TASK TO CARRY OUT
Output, please, exactly those lines of the listing that come before the line with "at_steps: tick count", along with that line itself.

DATA SECTION

Content starts

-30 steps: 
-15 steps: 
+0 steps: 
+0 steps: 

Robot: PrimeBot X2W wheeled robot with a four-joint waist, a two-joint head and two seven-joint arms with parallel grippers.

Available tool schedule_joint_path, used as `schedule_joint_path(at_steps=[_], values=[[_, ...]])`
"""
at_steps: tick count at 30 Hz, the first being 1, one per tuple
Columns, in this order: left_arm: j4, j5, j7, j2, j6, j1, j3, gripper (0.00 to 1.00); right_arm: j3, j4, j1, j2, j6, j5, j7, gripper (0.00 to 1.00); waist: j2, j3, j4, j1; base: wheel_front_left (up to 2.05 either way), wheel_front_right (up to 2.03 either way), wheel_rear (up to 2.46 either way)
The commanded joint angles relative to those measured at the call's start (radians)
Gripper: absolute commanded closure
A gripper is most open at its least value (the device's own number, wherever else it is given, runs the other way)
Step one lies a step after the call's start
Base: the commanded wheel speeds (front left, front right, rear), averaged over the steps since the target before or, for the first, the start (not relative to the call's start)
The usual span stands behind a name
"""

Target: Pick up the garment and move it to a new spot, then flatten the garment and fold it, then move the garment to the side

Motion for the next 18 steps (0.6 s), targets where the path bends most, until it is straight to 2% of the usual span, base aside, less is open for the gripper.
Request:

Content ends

RESULT OF THIS TASK
-30 steps: 
-15 steps: 
+0 steps: 
+0 steps: 

Robot: PrimeBot X2W wheeled robot with a four-joint waist, a two-joint head and two seven-joint arms with parallel grippers.

Available tool schedule_joint_path, used as `schedule_joint_path(at_steps=[_], values=[[_, ...]])`
"""
at_steps: tick count at 30 Hz, the first being 1, one per tuple

No further output is given for this exercise.